Source data:
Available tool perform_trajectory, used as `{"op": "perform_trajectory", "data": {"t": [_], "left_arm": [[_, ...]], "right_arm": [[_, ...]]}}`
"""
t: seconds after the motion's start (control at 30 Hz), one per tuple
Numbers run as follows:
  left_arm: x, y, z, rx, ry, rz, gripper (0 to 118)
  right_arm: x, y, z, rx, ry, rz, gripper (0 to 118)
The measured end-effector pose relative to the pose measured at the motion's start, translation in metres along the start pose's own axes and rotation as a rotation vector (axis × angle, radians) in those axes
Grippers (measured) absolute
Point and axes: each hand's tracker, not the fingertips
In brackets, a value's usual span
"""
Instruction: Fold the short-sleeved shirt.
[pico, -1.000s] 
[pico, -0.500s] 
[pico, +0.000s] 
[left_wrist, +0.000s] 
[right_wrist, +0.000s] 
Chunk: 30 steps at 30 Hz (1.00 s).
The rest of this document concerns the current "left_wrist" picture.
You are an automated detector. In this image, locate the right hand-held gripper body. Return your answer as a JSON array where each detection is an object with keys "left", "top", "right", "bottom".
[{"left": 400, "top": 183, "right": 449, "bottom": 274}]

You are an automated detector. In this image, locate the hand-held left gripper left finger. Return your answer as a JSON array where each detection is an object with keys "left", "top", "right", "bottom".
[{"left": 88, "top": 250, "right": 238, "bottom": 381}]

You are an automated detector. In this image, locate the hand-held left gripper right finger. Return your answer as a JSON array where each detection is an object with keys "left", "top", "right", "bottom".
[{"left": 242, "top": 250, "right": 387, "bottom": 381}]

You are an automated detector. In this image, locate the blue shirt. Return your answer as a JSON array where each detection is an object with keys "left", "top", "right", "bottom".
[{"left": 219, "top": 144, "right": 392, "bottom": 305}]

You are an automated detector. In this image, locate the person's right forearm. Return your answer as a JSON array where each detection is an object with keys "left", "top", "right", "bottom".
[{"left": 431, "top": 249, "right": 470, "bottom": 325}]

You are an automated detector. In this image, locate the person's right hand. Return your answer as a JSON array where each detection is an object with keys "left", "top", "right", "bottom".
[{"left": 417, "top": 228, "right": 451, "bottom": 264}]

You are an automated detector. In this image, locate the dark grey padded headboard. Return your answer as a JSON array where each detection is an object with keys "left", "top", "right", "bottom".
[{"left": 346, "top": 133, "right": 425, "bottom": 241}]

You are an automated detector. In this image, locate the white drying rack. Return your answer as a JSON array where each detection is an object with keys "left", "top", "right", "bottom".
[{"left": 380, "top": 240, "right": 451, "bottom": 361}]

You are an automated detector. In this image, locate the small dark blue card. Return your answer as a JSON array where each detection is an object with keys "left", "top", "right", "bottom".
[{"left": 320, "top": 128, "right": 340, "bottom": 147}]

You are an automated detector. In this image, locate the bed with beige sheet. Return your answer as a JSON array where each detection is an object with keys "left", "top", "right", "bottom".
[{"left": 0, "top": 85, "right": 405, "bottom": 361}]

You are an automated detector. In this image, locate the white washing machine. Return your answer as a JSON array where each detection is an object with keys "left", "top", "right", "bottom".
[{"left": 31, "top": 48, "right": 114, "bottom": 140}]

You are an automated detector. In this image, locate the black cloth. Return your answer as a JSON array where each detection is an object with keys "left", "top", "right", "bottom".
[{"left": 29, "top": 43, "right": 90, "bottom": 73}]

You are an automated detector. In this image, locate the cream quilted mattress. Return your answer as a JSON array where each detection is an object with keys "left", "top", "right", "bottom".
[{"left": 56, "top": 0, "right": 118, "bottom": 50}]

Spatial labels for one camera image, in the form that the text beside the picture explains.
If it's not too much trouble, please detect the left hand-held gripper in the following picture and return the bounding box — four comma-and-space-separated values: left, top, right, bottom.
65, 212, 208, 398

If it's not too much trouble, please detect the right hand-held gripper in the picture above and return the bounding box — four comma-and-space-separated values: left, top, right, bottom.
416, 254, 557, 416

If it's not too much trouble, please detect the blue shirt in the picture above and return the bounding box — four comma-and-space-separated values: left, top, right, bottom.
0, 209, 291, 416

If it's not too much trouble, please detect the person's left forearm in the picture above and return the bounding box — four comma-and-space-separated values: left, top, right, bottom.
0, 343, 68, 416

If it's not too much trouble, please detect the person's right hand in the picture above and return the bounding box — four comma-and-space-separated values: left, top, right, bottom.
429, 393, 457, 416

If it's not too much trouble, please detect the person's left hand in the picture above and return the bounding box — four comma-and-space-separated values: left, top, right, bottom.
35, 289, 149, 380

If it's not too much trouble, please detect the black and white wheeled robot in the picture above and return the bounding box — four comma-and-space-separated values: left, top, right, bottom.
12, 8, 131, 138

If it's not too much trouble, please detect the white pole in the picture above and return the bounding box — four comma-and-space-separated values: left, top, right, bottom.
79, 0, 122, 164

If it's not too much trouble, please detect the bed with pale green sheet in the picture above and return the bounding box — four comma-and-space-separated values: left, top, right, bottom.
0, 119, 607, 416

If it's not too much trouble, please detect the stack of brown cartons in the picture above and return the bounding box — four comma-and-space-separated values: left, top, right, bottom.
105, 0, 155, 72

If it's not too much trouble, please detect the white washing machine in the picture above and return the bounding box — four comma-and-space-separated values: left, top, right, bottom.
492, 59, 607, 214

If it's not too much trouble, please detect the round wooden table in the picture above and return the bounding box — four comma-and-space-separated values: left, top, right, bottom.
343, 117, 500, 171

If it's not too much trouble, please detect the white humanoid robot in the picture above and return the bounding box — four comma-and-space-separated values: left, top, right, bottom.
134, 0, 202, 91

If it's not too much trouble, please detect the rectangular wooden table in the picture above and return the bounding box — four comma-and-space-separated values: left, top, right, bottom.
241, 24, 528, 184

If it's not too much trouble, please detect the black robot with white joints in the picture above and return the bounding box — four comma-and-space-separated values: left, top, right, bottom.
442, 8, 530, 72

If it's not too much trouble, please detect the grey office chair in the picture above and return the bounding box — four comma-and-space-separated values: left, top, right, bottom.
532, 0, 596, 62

• **WORK ORDER**
Return every record, leaving each line exactly as it was given.

• **PROBLEM SOLUTION**
Available tool perform_trajectory, used as `{"op": "perform_trajectory", "data": {"t": [_], "left_arm": [[_, ...]], "right_arm": [[_, ...]]}}`
"""
t: seconds after the motion's start (control at 30 Hz), one per tuple
Numbers run as follows:
  left_arm: x, y, z, rx, ry, rz, gripper (0 to 118)
  right_arm: x, y, z, rx, ry, rz, gripper (0 to 118)
The measured end-effector pose relative to the pose measured at the motion's start, translation in metres along the start pose's own axes and rotation as a rotation vector (axis × angle, radians) in those axes
Grippers (measured) absolute
Point and axes: each hand's tracker, not the fingertips
In brackets, a value's usual span
"""
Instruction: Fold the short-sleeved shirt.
[pico, -1.000s] 
[pico, -0.500s] 
[pico, +0.000s] 
[left_wrist, +0.000s] 
[right_wrist, +0.000s] 
Chunk: 30 steps at 30 Hz (1.00 s).
The rest of this document concerns the current "left_wrist" picture.
You are an automated detector. In this image, locate the right hand-held gripper body. Return your answer as a JSON array where each detection is an object with keys "left", "top", "right", "bottom".
[{"left": 400, "top": 183, "right": 449, "bottom": 274}]

You are an automated detector. In this image, locate the hand-held left gripper left finger. Return your answer as a JSON array where each detection is an object with keys "left", "top", "right", "bottom".
[{"left": 88, "top": 250, "right": 238, "bottom": 381}]

You are an automated detector. In this image, locate the hand-held left gripper right finger. Return your answer as a JSON array where each detection is an object with keys "left", "top", "right", "bottom".
[{"left": 242, "top": 250, "right": 387, "bottom": 381}]

You are an automated detector. In this image, locate the blue shirt. Return your answer as a JSON array where each detection is an object with keys "left", "top", "right", "bottom".
[{"left": 219, "top": 144, "right": 392, "bottom": 305}]

You are an automated detector. In this image, locate the person's right forearm. Return your answer as a JSON array where each detection is an object with keys "left", "top", "right", "bottom".
[{"left": 431, "top": 249, "right": 470, "bottom": 325}]

You are an automated detector. In this image, locate the person's right hand. Return your answer as a JSON array where each detection is an object with keys "left", "top", "right", "bottom".
[{"left": 417, "top": 228, "right": 451, "bottom": 264}]

You are an automated detector. In this image, locate the dark grey padded headboard. Return your answer as a JSON array where each detection is an object with keys "left", "top", "right", "bottom".
[{"left": 346, "top": 133, "right": 425, "bottom": 241}]

You are an automated detector. In this image, locate the white drying rack. Return your answer as a JSON array where each detection is an object with keys "left", "top", "right", "bottom".
[{"left": 380, "top": 240, "right": 451, "bottom": 361}]

You are an automated detector. In this image, locate the small dark blue card. Return your answer as a JSON array where each detection is an object with keys "left", "top", "right", "bottom".
[{"left": 320, "top": 128, "right": 340, "bottom": 147}]

You are an automated detector. In this image, locate the bed with beige sheet. Return your answer as a JSON array where each detection is an object with keys "left", "top", "right", "bottom".
[{"left": 0, "top": 85, "right": 405, "bottom": 361}]

You are an automated detector. In this image, locate the white washing machine. Return your answer as a JSON array where each detection is an object with keys "left", "top", "right", "bottom".
[{"left": 31, "top": 48, "right": 114, "bottom": 140}]

You are an automated detector. In this image, locate the black cloth. Return your answer as a JSON array where each detection is an object with keys "left", "top", "right", "bottom".
[{"left": 29, "top": 43, "right": 90, "bottom": 73}]

You are an automated detector. In this image, locate the cream quilted mattress. Return your answer as a JSON array where each detection is an object with keys "left", "top", "right", "bottom".
[{"left": 56, "top": 0, "right": 118, "bottom": 50}]

Spatial labels for one camera image, in the form that the text beside the picture explains.
If it's not too much trouble, please detect the left hand-held gripper in the following picture and return the bounding box — four comma-and-space-separated values: left, top, right, bottom.
65, 212, 208, 398

If it's not too much trouble, please detect the right hand-held gripper in the picture above and return the bounding box — four comma-and-space-separated values: left, top, right, bottom.
416, 254, 557, 416

If it's not too much trouble, please detect the blue shirt in the picture above and return the bounding box — four comma-and-space-separated values: left, top, right, bottom.
0, 209, 291, 416

If it's not too much trouble, please detect the person's left forearm in the picture above and return the bounding box — four comma-and-space-separated values: left, top, right, bottom.
0, 343, 68, 416

If it's not too much trouble, please detect the person's right hand in the picture above and return the bounding box — four comma-and-space-separated values: left, top, right, bottom.
429, 393, 457, 416

If it's not too much trouble, please detect the person's left hand in the picture above and return the bounding box — four comma-and-space-separated values: left, top, right, bottom.
35, 289, 149, 380

If it's not too much trouble, please detect the black and white wheeled robot in the picture above and return the bounding box — four comma-and-space-separated values: left, top, right, bottom.
12, 8, 131, 138

If it's not too much trouble, please detect the white pole in the picture above and return the bounding box — four comma-and-space-separated values: left, top, right, bottom.
79, 0, 122, 164

If it's not too much trouble, please detect the bed with pale green sheet in the picture above and return the bounding box — four comma-and-space-separated values: left, top, right, bottom.
0, 119, 607, 416

If it's not too much trouble, please detect the stack of brown cartons in the picture above and return the bounding box — four comma-and-space-separated values: left, top, right, bottom.
105, 0, 155, 72

If it's not too much trouble, please detect the white washing machine in the picture above and return the bounding box — four comma-and-space-separated values: left, top, right, bottom.
492, 59, 607, 214

If it's not too much trouble, please detect the round wooden table in the picture above and return the bounding box — four comma-and-space-separated values: left, top, right, bottom.
343, 117, 500, 171

If it's not too much trouble, please detect the white humanoid robot in the picture above and return the bounding box — four comma-and-space-separated values: left, top, right, bottom.
134, 0, 202, 91

If it's not too much trouble, please detect the rectangular wooden table in the picture above and return the bounding box — four comma-and-space-separated values: left, top, right, bottom.
241, 24, 528, 184

If it's not too much trouble, please detect the black robot with white joints in the picture above and return the bounding box — four comma-and-space-separated values: left, top, right, bottom.
442, 8, 530, 72

If it's not too much trouble, please detect the grey office chair in the picture above and return the bounding box — four comma-and-space-separated values: left, top, right, bottom.
532, 0, 596, 62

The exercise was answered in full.